• [Problem to work on] Every line with the string "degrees" in it belongs in your answer, so copy them all from the data.

- - - -

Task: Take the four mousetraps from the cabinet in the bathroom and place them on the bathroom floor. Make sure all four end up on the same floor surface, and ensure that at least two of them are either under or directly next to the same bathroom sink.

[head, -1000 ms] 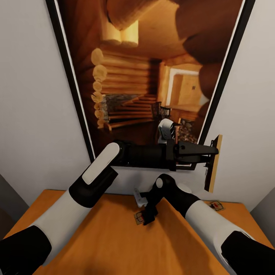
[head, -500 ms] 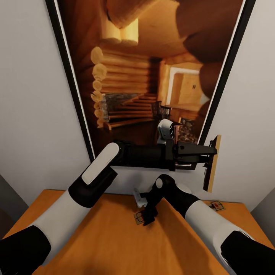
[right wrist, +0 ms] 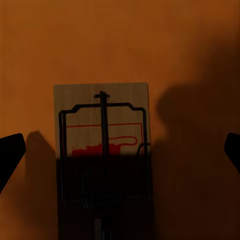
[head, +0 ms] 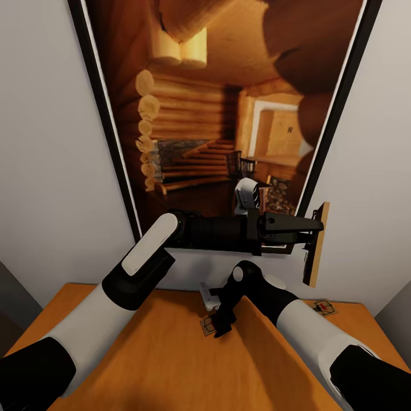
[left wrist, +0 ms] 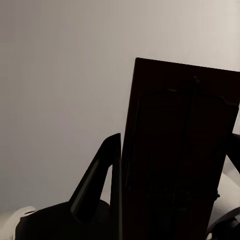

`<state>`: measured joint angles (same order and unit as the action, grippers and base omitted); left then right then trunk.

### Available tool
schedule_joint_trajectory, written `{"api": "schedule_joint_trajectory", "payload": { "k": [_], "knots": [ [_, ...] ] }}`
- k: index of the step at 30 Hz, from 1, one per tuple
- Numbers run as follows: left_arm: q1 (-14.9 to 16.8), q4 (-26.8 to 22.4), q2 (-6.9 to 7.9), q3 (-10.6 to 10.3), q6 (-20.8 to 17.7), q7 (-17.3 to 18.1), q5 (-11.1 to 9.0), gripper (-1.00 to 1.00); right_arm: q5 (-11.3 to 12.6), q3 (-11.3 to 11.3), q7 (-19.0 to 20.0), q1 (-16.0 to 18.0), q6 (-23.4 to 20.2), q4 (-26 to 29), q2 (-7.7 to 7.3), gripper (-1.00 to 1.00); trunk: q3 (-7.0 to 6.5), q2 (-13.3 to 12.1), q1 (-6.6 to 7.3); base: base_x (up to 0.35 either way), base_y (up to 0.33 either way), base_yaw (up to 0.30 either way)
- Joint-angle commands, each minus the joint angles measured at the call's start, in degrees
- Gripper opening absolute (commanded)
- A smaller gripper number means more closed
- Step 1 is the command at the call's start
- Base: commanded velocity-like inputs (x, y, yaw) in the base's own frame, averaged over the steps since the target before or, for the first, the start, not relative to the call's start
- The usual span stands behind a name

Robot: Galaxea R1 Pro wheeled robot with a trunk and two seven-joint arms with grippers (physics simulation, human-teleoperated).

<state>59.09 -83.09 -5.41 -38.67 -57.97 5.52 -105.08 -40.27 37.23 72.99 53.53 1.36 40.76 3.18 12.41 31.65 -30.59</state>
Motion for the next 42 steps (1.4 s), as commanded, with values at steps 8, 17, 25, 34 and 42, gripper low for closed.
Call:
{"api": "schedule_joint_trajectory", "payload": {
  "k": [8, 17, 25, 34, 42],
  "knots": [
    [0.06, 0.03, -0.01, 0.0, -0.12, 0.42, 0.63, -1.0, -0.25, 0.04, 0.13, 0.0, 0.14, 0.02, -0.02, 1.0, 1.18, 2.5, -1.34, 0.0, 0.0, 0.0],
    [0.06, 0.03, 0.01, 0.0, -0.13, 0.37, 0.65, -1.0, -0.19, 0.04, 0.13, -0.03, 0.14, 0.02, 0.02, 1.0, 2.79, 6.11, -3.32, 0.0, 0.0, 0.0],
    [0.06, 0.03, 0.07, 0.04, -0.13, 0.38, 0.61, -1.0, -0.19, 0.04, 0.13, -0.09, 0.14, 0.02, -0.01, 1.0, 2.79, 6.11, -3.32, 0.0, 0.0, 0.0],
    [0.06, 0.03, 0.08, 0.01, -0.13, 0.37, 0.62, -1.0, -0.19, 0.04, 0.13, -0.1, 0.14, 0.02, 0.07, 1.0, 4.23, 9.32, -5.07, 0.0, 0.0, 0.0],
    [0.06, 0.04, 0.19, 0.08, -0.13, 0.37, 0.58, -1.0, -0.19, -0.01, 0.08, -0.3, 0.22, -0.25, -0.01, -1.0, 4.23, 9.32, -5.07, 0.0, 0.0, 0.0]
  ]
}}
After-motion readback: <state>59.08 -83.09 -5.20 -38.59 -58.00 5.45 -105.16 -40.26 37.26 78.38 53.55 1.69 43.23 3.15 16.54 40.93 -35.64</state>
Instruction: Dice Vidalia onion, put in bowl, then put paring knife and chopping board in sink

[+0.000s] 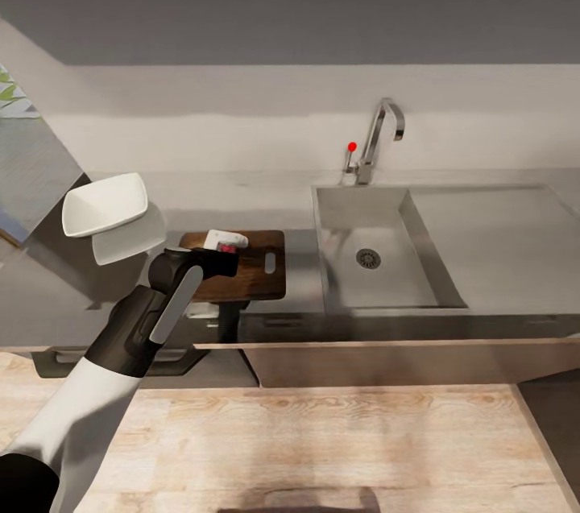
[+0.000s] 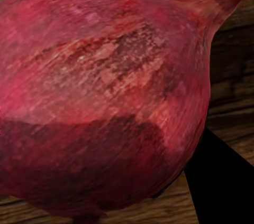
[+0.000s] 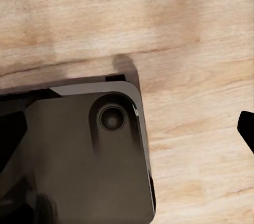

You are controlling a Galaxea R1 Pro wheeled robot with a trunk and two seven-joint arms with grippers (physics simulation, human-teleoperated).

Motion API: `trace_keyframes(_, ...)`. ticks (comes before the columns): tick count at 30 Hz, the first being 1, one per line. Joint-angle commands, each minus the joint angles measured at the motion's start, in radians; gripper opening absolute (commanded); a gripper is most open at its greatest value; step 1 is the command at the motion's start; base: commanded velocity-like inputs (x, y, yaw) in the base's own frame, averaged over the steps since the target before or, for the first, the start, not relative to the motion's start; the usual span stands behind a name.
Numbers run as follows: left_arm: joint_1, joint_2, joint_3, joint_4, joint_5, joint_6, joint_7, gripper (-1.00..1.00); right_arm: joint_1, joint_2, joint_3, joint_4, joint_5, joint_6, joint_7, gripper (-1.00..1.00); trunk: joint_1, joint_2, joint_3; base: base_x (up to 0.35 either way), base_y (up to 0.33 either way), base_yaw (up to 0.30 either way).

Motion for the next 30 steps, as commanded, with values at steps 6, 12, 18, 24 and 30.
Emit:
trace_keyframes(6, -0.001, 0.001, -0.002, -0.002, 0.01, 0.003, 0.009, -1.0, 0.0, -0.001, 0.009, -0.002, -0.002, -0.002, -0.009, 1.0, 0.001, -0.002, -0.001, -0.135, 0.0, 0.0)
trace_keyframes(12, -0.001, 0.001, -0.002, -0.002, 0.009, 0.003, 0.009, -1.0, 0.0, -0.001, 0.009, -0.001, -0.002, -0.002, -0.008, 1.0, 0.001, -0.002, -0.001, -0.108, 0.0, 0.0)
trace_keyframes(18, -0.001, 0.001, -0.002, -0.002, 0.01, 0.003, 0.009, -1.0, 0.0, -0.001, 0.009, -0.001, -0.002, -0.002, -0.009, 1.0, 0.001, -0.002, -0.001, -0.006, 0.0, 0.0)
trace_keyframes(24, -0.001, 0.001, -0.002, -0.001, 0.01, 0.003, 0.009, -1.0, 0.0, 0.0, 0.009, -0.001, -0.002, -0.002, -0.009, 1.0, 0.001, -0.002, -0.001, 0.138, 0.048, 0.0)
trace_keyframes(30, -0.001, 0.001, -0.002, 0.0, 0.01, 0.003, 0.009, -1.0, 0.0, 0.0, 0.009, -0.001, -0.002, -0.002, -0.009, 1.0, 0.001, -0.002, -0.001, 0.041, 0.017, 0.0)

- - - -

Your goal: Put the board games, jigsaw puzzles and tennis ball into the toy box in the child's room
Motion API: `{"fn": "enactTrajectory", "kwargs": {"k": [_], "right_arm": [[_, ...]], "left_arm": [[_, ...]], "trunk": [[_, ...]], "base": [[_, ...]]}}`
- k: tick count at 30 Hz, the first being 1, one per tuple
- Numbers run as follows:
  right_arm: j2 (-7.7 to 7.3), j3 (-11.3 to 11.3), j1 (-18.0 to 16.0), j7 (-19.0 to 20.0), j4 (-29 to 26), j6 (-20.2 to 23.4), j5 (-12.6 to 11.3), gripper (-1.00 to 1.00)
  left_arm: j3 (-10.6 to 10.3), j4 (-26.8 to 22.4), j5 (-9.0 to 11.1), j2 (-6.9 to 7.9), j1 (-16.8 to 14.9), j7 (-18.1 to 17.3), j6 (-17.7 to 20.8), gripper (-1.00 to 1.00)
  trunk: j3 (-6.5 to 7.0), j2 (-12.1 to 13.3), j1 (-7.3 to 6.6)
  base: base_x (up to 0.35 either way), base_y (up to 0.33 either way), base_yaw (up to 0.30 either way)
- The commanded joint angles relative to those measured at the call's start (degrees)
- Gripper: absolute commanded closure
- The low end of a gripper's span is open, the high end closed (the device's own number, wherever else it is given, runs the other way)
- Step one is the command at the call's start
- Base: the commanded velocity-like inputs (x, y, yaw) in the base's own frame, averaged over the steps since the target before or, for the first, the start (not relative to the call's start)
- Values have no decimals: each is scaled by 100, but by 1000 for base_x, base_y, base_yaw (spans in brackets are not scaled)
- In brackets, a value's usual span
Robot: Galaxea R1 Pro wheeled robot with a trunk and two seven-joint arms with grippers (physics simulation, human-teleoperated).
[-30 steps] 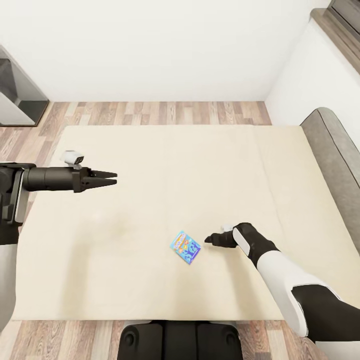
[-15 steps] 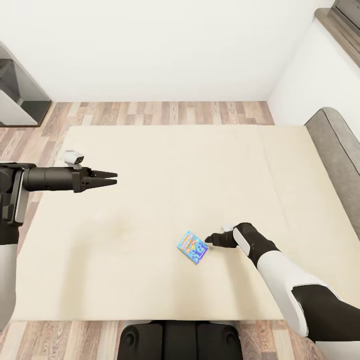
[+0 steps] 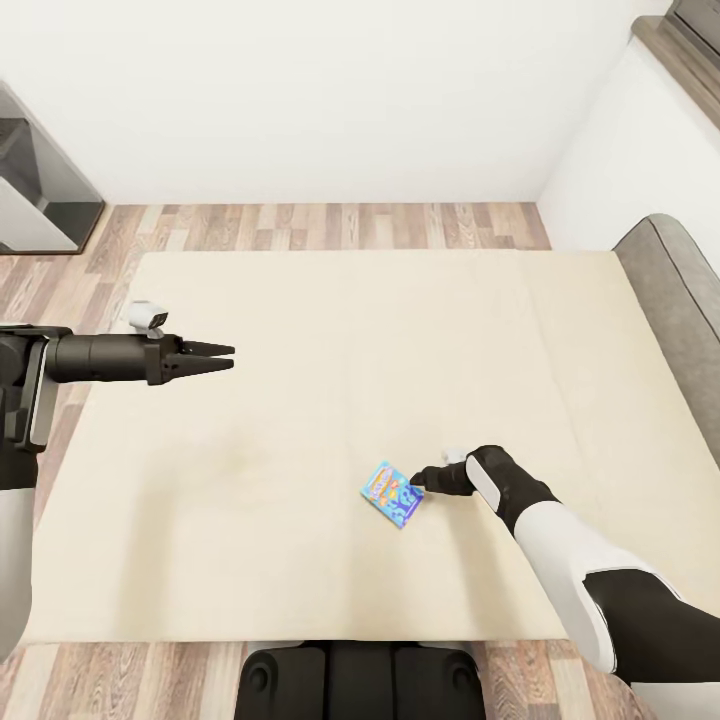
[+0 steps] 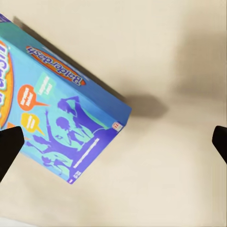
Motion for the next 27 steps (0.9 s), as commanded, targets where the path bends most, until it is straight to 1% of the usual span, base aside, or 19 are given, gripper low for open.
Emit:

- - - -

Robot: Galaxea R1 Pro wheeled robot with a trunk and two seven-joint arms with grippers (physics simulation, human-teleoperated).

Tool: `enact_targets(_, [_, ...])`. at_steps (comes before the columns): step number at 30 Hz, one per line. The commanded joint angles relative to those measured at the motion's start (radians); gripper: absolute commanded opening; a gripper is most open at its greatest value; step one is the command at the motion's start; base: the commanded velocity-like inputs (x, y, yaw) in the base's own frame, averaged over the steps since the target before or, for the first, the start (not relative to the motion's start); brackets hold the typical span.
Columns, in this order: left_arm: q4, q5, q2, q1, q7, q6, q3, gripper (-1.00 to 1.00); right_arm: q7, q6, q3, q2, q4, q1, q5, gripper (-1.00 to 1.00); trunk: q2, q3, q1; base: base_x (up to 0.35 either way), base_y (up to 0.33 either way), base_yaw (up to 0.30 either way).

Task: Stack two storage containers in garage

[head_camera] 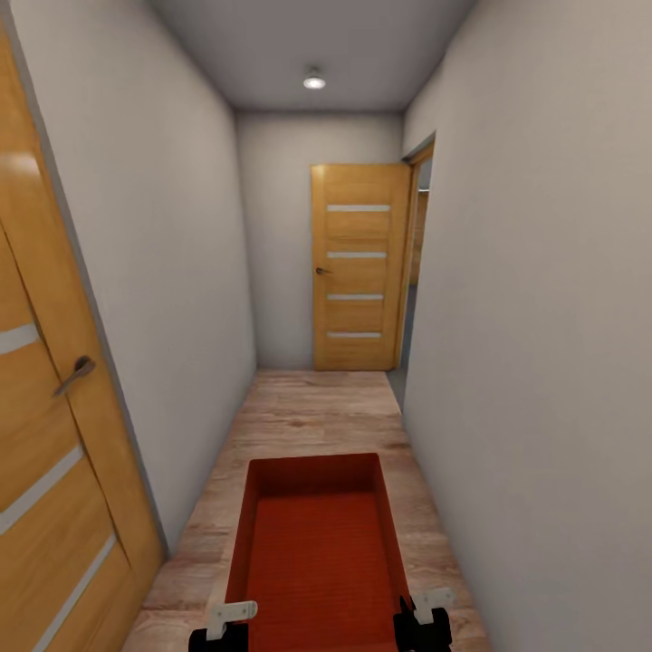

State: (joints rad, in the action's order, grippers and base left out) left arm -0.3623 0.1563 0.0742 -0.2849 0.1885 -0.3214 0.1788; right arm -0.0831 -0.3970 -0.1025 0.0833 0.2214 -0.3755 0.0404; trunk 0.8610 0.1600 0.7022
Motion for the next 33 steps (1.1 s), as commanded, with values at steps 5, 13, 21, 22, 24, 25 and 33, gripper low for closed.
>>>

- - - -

• [Answer to this exercise]
- Joint-angle commands, each minus the joint angles measured at the call's start, in degrees
- The commanded joint angles relative to those measured at the call's start (degrees)

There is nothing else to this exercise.